Recommendation: after decomposition into prime factors, you need to check. That is, multiply them on each other and check whether the original value is obtained.

This is all information on how the addition of roots is performed. The examples below will illustrate the above.

## First task

Calculate the value of expressions:

a) √2 + 3√32 + ½ √128 - 6√18;

a) If you follow the above algorithm, it is clear that for the first two actions in this example there is nothing. But you can simplify some radical expressions.

For example, 32 is decomposed into two factors 2 and 16; 18 will be equal to the product of 9 and 2; 128 is 2 by 64. Given this, the expression will be written like this:

√2 + 3√ (2 * 16) + ½ √ (2 * 64) - 6 √ (2 * 9).

Now we need to remove from the radical sign those factors that give the square of a number.

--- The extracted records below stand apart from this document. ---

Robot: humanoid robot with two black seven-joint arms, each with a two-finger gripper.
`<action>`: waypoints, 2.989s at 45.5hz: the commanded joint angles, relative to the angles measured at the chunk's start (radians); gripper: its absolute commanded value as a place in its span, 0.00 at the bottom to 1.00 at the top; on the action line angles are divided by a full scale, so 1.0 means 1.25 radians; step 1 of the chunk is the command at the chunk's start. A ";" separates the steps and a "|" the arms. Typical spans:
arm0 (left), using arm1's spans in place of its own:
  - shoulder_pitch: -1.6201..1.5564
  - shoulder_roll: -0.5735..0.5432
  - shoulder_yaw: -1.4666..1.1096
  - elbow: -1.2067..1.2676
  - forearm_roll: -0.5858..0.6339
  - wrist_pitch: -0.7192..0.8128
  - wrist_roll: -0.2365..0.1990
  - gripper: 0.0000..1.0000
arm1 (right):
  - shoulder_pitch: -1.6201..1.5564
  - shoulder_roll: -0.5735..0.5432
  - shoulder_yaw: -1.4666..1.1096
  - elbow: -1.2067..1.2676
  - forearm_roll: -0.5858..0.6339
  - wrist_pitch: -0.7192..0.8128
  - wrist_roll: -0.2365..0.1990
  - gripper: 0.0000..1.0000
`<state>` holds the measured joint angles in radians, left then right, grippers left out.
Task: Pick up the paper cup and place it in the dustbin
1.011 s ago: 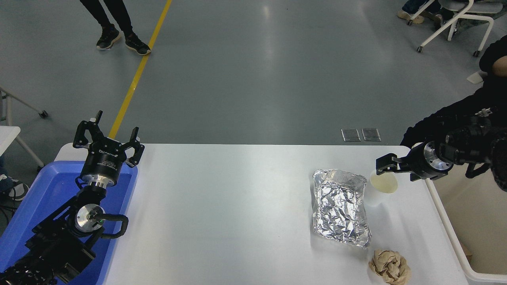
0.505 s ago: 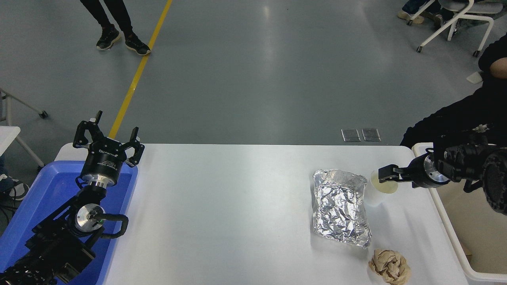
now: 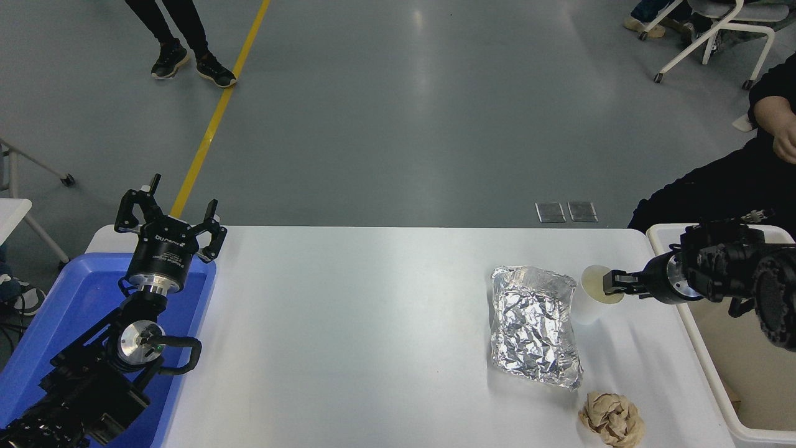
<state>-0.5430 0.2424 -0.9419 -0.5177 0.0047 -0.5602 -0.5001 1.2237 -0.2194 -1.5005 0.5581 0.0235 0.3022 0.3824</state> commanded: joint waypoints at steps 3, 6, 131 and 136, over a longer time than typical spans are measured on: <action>0.000 0.000 0.000 0.001 0.000 0.000 0.000 0.98 | 0.009 0.005 0.009 0.005 0.002 -0.005 0.003 0.00; 0.000 0.000 0.001 0.001 0.000 -0.001 0.000 0.98 | 0.014 0.005 0.009 0.006 0.002 -0.005 0.003 0.00; 0.000 0.000 0.000 -0.001 0.000 0.000 0.000 0.98 | -0.066 -0.331 0.270 -0.316 -0.020 -0.034 -0.159 0.00; 0.000 0.000 0.000 0.001 0.000 0.000 0.000 0.98 | -0.143 -0.335 0.346 -0.316 -0.020 -0.076 -0.189 0.00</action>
<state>-0.5430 0.2422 -0.9415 -0.5173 0.0045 -0.5605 -0.5002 1.2808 -0.6315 -1.2350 0.2418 -0.0328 0.3329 0.2514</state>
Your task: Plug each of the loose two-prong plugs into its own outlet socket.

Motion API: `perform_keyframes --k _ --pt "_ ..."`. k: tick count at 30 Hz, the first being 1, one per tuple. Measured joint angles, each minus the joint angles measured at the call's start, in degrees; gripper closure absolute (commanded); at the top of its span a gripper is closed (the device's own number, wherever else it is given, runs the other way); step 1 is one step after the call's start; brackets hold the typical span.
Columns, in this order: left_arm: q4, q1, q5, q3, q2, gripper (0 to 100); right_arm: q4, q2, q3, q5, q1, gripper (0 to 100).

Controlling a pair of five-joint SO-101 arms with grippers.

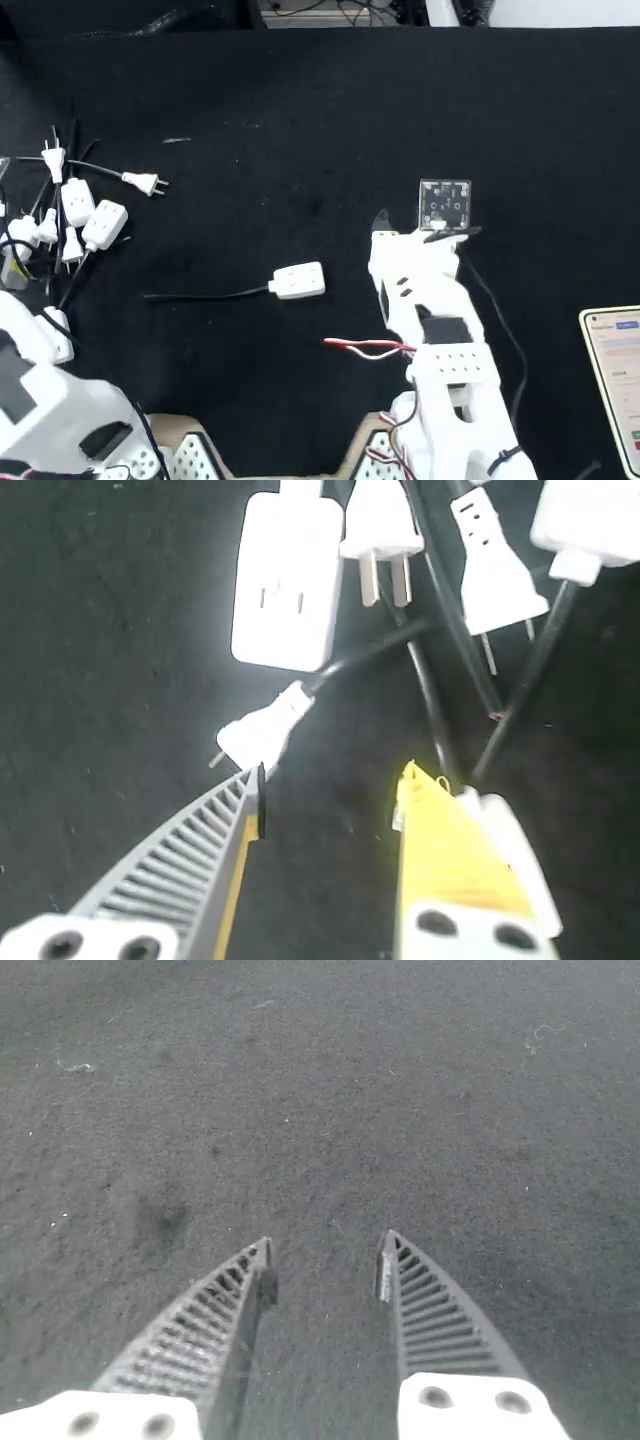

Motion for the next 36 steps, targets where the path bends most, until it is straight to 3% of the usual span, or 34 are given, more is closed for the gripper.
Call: perform_keyframes --k 5,12,17,19,21,23,29,36 --pt "-1.14 -0.09 -3.60 -4.04 7.03 78 0.00 0.00 0.00 0.00 0.00 83.2" --pt "-12.40 -2.11 -5.19 -6.51 17.05 78 0.00 0.00 0.00 0.00 0.00 83.2" --pt "-14.33 -2.64 -5.36 -7.03 18.73 78 0.00 0.00 0.00 0.00 0.00 83.2" --pt "-14.33 -2.64 -5.36 -7.03 18.81 84 0.00 0.00 0.00 0.00 0.00 83.2" --pt "-14.33 -2.64 -5.36 -7.03 18.81 97 0.00 0.00 0.00 0.00 0.00 83.2" --pt "-14.24 -2.46 -5.36 -6.95 18.90 95 0.00 0.00 0.00 0.00 0.00 83.2" --pt "-5.63 -2.81 -5.45 -9.67 19.52 97 0.00 0.00 0.00 0.00 0.00 83.2" --pt "19.08 -3.43 -5.36 -21.36 16.35 97 0.00 0.00 0.00 0.00 0.00 83.2"
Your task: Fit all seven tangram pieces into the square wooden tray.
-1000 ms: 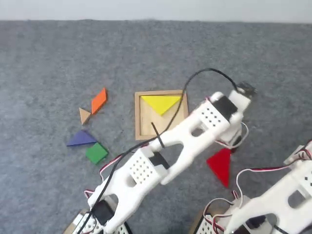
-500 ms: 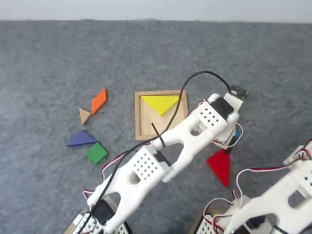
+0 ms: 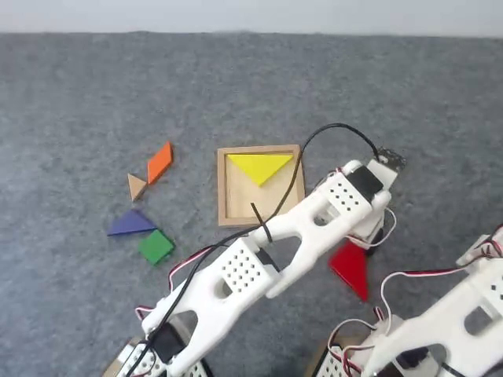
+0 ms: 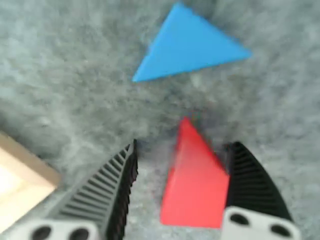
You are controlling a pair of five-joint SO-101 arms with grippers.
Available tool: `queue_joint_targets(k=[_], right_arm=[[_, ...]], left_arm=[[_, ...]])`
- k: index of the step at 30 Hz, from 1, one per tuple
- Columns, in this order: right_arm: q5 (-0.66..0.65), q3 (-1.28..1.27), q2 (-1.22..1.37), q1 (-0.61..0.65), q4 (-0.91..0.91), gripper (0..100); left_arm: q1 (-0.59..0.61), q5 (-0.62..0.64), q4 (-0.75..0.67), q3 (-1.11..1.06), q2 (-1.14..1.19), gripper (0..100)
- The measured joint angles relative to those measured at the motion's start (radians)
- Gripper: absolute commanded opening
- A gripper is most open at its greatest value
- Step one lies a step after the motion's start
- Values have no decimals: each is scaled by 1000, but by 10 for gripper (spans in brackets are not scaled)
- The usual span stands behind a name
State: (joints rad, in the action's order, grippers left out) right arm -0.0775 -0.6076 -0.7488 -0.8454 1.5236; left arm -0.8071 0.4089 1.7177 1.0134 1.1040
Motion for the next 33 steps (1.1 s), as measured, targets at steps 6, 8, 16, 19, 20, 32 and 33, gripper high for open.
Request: queue_joint_targets(k=[6, 8, 16, 19, 20, 32, 33], right_arm=[[0, 0, 0, 0, 0, 19], [0, 0, 0, 0, 0, 19], [0, 0, 0, 0, 0, 19], [0, 0, 0, 0, 0, 19], [0, 0, 0, 0, 0, 19], [0, 0, 0, 0, 0, 19], [0, 0, 0, 0, 0, 19]], left_arm=[[35, 28, 0, -77, -34, 240], [57, 0, 0, -126, -66, 240], [106, -118, 0, -373, -233, 239], [106, -160, 0, -442, -333, 239], [106, -175, 0, -462, -371, 239], [28, -608, -295, -1114, -847, 246], [25, -646, -341, -1181, -887, 256]])
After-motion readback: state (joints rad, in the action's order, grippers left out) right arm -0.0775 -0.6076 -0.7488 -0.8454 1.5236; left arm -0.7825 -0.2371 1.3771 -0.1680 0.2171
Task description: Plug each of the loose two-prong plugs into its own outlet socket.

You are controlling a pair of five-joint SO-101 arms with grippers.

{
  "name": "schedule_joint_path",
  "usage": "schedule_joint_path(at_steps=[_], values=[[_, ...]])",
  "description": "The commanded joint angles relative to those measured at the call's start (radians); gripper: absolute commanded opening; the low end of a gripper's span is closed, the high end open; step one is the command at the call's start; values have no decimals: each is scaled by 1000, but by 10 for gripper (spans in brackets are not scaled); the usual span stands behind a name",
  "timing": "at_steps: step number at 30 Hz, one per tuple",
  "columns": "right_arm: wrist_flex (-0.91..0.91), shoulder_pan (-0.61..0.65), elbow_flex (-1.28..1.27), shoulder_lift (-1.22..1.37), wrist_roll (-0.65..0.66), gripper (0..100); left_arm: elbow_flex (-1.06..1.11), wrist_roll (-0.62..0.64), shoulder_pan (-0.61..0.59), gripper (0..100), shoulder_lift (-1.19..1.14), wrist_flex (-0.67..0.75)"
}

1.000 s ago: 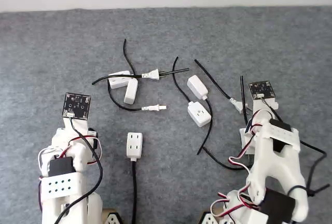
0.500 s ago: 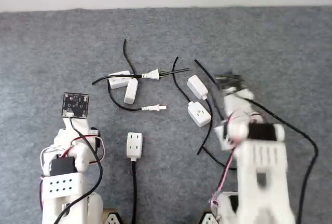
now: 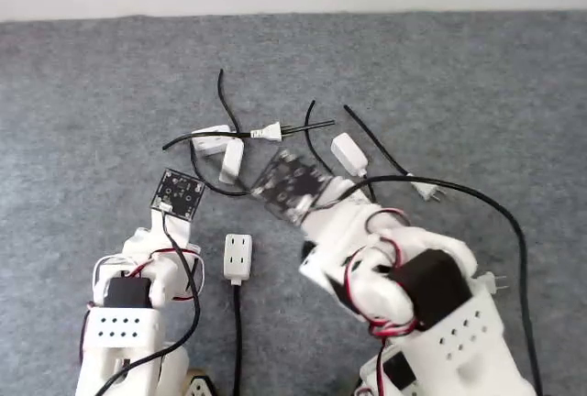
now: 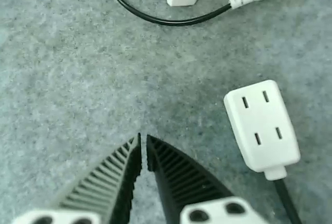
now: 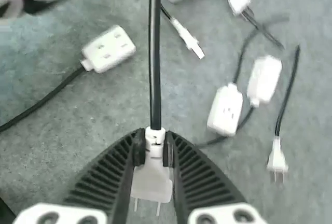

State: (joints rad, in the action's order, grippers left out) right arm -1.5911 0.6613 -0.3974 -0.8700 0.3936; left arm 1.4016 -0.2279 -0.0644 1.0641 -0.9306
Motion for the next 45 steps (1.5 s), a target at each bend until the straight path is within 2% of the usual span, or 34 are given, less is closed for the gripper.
schedule_joint_path(at_steps=[1, 6, 12, 15, 21, 28, 32, 34, 37, 41, 45], values=[[41, 96, 57, 15, 46, 10, -4, -25, 9, 13, 8, -6], [104, 159, 32, 15, 74, 10, 4, -163, 98, 13, 8, -63], [200, 162, -28, 90, 74, 10, 5, -181, 107, 13, 17, -66], [291, 162, -66, 156, 74, 10, 7, -232, 110, 13, 17, -71], [423, 162, -83, 274, 74, 10, 7, -239, 112, 13, 17, -87], [476, 156, -89, 325, 64, 10, 7, -239, 112, 14, 17, -80], [558, 108, -126, 328, -31, 10, 7, -230, 77, 15, 17, -18], [616, 71, -160, 328, -112, 10, 7, -173, 25, 15, 17, 29], [714, 22, -230, 328, -244, 10, 7, -12, -97, 15, 17, 143], [811, 16, -328, 328, -356, 10, 7, 180, -235, 15, 17, 262], [872, 18, -396, 328, -448, 10, 8, 252, -275, 16, 17, 324]])
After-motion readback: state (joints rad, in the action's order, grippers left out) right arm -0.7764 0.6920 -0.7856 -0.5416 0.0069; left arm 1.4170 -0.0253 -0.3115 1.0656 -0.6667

This 16 = 4 2. 9 = 3 2. 64 = 8 2. The expression will look like:

√2 + 3 * 4√2 + ½ * 8 √2 - 6 * 3√2.

Need a little easier to write. To do this, multiply the coefficients in front of the root signs:

√2 + 12√2 + 4 √2 - 12√2.

In this expression, all the terms turned out to be similar. Therefore, they just need to fold. The answer will be: 5√2.

b) Like the previous example, the addition of the roots begins with their simplification. The radical expressions 75, 147, 48 and 300 will be represented by the following pairs: 5 and 25, 3 and 49, 3 and 16, 3 and 100. Each of them has a number that can be removed from the root sign:

After simplification, we get the answer: 5√5 - 5√3. It can be left in this form, but it is better to take the common factor 5 for the bracket: 5 (√5 - √3).

## Example with fractional expressions

The factors will need to decompose the following numbers: 45 = 5 * 9, 20 = 4 * 5, 18 = 2 * 9, 245 = 5 * 49. Similarly to those already considered, you need to remove the factors from the root sign and simplify the expression:

3/2 √5 - 2√5 - 5/3 √ (½) - 7/6 √5 + 7 √ (½) = (3/2 - 2 - 7/6) √5 - (5/3 - 7 ) √ (½) = - 5/3 √5 + 16/3 √ (½).

This expression requires to get rid of irrationality in the denominator. To do this, multiply by √2 / √2 the second term:

- 5/3 √5 + 16/3 √ (½) * √2 / √2 = - 5/3 √5 + 8/3 √2.

For completeness of action, it is necessary to select the integer part of the factors before the roots. In the first, it is equal to 1, in the second - 2.